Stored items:
/---

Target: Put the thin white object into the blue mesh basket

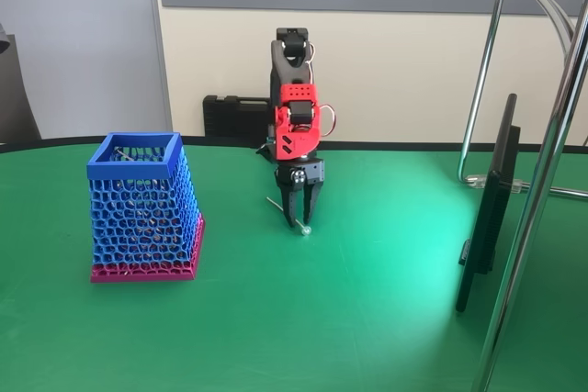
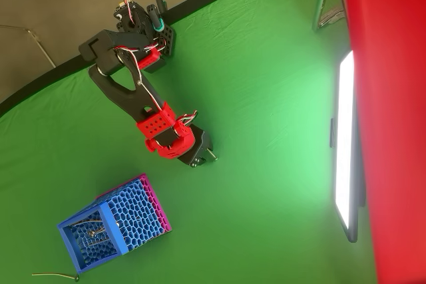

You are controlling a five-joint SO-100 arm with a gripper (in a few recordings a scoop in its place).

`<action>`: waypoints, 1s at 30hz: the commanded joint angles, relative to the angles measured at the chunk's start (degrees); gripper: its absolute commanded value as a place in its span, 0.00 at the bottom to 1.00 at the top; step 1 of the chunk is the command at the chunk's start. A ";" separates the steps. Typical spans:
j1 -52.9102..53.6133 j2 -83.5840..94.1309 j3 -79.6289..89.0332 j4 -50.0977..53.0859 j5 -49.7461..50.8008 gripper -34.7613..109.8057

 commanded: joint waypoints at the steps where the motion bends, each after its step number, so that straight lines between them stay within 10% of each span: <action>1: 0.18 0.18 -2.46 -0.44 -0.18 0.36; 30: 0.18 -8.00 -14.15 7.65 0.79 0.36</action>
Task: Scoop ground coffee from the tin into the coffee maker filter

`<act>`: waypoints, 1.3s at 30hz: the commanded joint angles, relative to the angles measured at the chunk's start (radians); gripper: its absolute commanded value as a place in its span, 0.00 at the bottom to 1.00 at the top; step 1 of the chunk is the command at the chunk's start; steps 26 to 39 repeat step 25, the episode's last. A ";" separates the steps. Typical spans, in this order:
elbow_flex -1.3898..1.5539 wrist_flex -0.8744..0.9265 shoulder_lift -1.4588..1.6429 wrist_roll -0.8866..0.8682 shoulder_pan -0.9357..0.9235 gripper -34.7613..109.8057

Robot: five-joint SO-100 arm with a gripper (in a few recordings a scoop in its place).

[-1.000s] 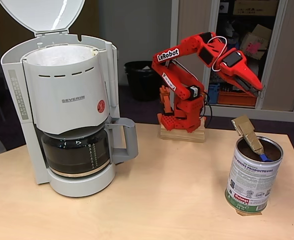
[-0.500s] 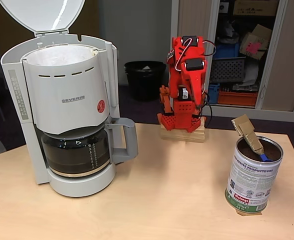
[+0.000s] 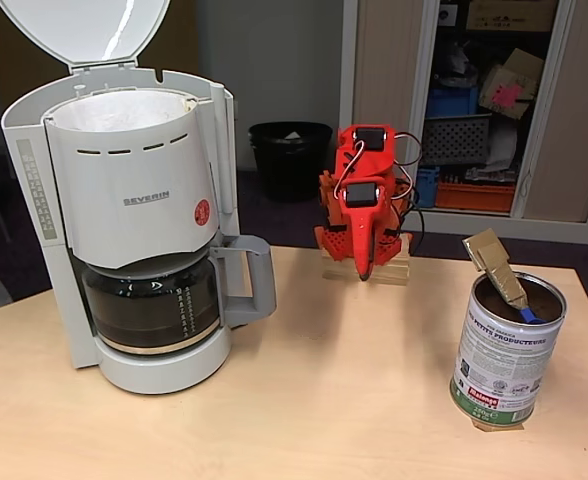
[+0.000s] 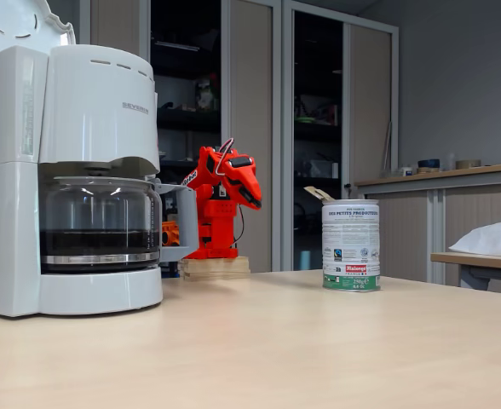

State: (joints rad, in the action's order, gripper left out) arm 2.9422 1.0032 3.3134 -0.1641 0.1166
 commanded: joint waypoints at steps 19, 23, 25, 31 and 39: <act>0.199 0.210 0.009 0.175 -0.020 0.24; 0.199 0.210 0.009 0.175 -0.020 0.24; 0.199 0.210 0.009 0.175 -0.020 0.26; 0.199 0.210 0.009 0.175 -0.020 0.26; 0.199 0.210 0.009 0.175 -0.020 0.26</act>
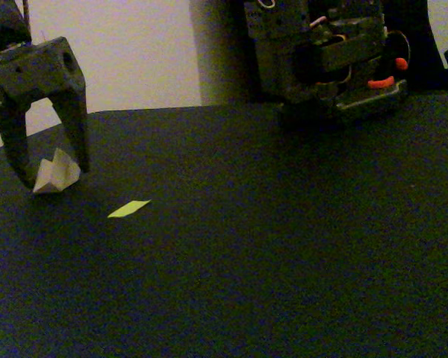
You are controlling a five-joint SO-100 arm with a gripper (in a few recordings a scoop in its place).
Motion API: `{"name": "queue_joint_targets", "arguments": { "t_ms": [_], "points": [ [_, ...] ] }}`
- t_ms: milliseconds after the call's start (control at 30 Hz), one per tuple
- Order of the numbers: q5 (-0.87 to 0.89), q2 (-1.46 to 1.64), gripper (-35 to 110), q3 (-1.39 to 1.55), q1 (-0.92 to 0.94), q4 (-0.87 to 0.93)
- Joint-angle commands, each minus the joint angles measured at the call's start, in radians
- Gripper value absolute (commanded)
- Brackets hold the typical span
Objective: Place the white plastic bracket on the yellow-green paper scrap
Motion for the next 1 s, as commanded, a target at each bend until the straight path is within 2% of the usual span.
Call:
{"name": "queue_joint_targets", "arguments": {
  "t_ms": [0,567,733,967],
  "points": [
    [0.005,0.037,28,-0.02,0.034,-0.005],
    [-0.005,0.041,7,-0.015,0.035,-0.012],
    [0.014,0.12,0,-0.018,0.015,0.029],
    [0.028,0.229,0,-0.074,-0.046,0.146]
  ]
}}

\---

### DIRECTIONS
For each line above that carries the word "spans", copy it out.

### TASK SOLUTION
`<action>`: waypoints, 1s at 30hz: the commanded joint angles, relative to the angles measured at the chunk's start (degrees); gripper: its absolute commanded value as a place in its span, 0.00 at the bottom to 1.00 at the top; step 1 of the chunk is the command at the chunk's start. A ";" separates the steps. Typical spans:
`<act>`: waypoints, 1.3s at 30hz: the commanded joint angles, relative to the angles measured at the chunk's start (radians); gripper: its absolute commanded value as a place in its span, 0.00 at the bottom to 1.00 at the top; step 1 of the chunk is the command at the chunk's start; steps 26 to 39 repeat step 25, the episode's last. A ";" separates the steps. Typical spans, in this order:

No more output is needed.